2024 Recap: Forrest returned to a special teams role last season after having started the final nine games of the 2022 season and the first five games of the 2023 season. His 2023 season ended prematurely, as a shoulder injury caused him to land on Injured Reserve.

With a new coaching staff in town last year, Forrest took on a reserve role. He was active for 10 of the Commanders’ regular-season games, totaling just 13 tackles on the season. He started one game — Washington’s regular-season finale against the Dallas Cowboys — but was otherwise seldom used on defense. He played on 74 defensive snaps, with 32 coming in that final game and 31 coming in a Week 15 victory over the New Orleans Saints.

In the playoffs, Forrest was inactive for Washington’s Super Wild Card Weekend victory over the Tampa Bay Buccaneers, but he was active and used exclusively on special teams for the Commanders’ other two playoff appearances. He had two special teams tackles in the team’s blowout loss in the NFC Championship Game.

Positional outlook: Forrest is one of five players who exclusively play safety on the current roster. Taylor Rapp, Cole Bishop, Wande Owens, and Damar Hamlin are the others. Jordan Hancock and Cam Lewis are hybrid slot corners-slash-safeties.

2025 Offseason: Forrest is healthy and participating in training camp. While he has seen some time with the starting defense, he’s mostly worked in with the backup units.

2025 Season outlook: When the Bills signed Forrest, I thought he was a lock not only to make the roster, but to compete for a starting spot. I didn’t think he’d win a gig given that the club definitely expects Cole Bishop to step up and win that job, but Forrest is a plus-athlete who has starting experience, so I assumed he’d have a chance. With how camp has played out in the early going, I’m no longer sure that Forrest will even make the 53-man roster, let alone earn a starting position.

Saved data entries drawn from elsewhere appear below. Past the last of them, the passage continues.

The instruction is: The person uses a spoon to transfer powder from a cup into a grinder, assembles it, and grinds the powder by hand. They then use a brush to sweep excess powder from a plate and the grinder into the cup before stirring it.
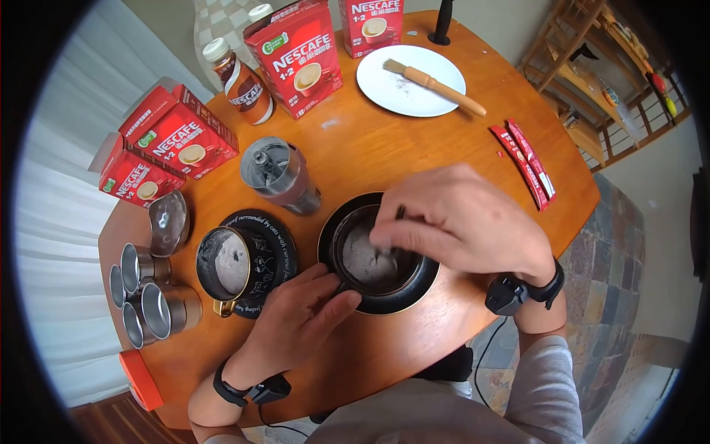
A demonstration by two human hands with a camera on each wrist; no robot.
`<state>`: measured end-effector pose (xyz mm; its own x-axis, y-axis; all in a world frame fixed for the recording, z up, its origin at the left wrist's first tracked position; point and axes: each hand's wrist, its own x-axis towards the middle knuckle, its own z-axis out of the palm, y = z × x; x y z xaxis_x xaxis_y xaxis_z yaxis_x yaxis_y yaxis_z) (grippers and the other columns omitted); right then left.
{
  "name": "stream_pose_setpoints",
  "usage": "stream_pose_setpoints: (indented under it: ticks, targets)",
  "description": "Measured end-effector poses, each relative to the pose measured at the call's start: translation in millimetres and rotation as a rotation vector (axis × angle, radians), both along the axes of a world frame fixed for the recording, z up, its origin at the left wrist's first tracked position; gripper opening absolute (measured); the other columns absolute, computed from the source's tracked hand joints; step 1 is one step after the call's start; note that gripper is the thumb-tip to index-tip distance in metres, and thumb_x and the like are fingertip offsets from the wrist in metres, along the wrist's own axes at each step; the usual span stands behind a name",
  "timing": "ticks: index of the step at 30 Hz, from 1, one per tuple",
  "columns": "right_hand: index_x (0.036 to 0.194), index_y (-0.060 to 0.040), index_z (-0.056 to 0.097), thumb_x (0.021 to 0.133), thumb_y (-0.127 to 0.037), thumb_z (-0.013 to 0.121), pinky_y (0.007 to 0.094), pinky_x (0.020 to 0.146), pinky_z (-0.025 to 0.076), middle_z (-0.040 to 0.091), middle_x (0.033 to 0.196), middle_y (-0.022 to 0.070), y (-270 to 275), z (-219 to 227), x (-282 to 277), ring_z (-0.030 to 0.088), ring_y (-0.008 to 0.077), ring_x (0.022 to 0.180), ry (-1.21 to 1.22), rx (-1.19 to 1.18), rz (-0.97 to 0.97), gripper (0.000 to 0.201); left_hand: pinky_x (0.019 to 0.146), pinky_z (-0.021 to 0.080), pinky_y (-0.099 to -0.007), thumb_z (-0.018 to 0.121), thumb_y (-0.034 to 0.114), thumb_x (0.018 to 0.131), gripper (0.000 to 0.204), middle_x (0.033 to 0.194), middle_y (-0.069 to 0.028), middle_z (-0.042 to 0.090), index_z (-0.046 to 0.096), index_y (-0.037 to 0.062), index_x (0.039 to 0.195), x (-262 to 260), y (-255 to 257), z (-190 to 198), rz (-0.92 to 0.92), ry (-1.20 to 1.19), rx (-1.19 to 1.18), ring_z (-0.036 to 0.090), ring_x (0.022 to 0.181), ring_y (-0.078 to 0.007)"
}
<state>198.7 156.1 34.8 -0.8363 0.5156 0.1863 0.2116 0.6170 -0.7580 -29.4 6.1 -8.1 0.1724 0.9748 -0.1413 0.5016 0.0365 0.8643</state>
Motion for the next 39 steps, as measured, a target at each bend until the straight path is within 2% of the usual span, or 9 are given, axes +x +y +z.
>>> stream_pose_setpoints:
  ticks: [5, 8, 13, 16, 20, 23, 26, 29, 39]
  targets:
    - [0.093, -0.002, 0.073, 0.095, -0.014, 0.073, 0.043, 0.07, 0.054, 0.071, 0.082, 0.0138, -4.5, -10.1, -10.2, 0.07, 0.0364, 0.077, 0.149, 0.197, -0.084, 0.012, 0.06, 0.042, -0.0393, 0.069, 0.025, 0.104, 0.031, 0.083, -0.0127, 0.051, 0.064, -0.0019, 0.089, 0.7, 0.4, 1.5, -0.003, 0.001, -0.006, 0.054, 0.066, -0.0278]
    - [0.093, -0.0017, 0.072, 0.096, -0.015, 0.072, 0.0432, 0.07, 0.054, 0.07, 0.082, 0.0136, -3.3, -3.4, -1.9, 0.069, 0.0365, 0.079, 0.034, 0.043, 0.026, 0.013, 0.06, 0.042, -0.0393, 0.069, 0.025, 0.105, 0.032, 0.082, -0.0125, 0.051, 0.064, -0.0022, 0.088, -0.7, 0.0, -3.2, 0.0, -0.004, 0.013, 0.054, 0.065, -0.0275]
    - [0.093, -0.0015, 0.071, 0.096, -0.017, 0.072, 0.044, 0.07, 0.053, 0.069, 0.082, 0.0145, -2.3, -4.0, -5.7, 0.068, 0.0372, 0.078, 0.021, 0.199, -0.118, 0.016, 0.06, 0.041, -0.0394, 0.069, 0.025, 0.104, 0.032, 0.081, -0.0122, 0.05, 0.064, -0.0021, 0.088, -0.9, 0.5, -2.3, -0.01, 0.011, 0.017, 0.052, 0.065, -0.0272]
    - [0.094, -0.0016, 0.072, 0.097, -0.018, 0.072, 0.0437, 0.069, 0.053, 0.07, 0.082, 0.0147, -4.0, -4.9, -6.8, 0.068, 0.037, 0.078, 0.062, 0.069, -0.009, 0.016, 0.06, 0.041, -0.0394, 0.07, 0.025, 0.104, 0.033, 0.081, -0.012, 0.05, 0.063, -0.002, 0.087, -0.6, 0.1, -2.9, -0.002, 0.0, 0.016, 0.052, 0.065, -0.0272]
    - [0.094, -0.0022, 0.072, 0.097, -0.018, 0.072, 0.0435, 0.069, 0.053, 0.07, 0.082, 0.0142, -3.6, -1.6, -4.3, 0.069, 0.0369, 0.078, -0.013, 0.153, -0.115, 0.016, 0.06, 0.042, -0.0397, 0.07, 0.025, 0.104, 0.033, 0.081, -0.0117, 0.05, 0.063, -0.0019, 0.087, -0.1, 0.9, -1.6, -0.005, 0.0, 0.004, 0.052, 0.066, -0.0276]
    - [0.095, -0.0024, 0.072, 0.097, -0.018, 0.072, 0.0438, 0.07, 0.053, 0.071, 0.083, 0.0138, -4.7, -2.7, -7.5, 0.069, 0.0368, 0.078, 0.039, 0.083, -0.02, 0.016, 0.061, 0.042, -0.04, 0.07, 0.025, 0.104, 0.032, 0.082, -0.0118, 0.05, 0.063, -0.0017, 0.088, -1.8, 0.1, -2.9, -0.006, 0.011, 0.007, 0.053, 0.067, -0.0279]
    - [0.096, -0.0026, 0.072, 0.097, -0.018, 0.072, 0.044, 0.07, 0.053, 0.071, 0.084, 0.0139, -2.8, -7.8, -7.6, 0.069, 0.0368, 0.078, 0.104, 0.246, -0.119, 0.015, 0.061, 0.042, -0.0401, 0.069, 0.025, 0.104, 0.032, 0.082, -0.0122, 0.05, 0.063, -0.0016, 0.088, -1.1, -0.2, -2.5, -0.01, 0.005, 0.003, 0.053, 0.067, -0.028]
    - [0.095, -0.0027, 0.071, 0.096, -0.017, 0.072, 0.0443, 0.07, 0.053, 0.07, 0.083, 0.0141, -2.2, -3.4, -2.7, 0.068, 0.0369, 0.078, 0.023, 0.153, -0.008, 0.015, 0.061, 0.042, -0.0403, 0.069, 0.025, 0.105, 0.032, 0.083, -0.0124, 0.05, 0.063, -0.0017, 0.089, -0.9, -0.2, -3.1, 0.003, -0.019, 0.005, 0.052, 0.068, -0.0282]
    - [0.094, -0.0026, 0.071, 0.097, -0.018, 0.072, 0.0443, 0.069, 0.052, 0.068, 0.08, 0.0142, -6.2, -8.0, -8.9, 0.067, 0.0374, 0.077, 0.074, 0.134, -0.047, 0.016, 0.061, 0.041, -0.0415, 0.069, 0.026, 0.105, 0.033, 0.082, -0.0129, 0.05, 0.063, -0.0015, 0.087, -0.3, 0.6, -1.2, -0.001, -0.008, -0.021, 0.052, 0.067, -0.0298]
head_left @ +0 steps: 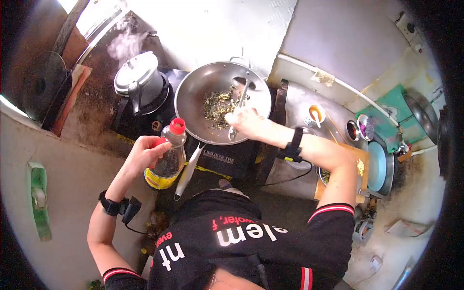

Taylor Rapp and Cole Bishop have the inside edge to start at safety this fall. That really leaves Forrest battling Hamlin for what I’d consider the only guaranteed “safety” spot on the roster beyond the two starters. With Buffalo’s depth in the defensive backfield and their propensity for cross-training players, I could see them keeping just three safeties on the 53-man roster with some combination of Cam Lewis and/or Jordan Hancock representing the other safety reserves. If the team does keep a fourth player who is a safety only, that player will need to be great on special teams.

Forrest is a superior athlete to Hamlin, but he has three things going against him in a battle to overtake the fifth-year Bill in a hypothetical head-to-head competition. Hamlin has experience in the system, he has clear history with the Bills’ in terms of both starting experience and circumstances that transcend football, and he also has $2 million in guaranteed money for 2025. You might not agree that those things should be reasons to keep Hamlin instead of Forrest, but those things point to the likelihood that the Bills intend for Hamlin to be on the team this season.

Forrest played well in his second pro season under head coach Ron Rivera, who is a mentor of Bills head coach Sean McDermott’s. Their defensive systems definitely share similarities, so I don’t expect Forrest to have trouble learning it. Forrest had 88 tackles, nine pass breakups, and four interceptions during that 2022 season. He could be an asset to the Bills this season, but the team could also treat this season for Forrest like they did the 2023 for Rapp, using him as a reserve behind two entrenched starters, but with a long-term plan to have him move into the starting lineup later.

I would like to see Buffalo find a way to keep Forrest on the team this season, and preferably as a member of the 53-man roster. A number’s crunch could lead them to try adding him to the practice squad, but that strategy risks losing him to another team. Forrest is someone I’ll be watching closely when the Bills open their preseason schedule on August 9 against the New York Giants.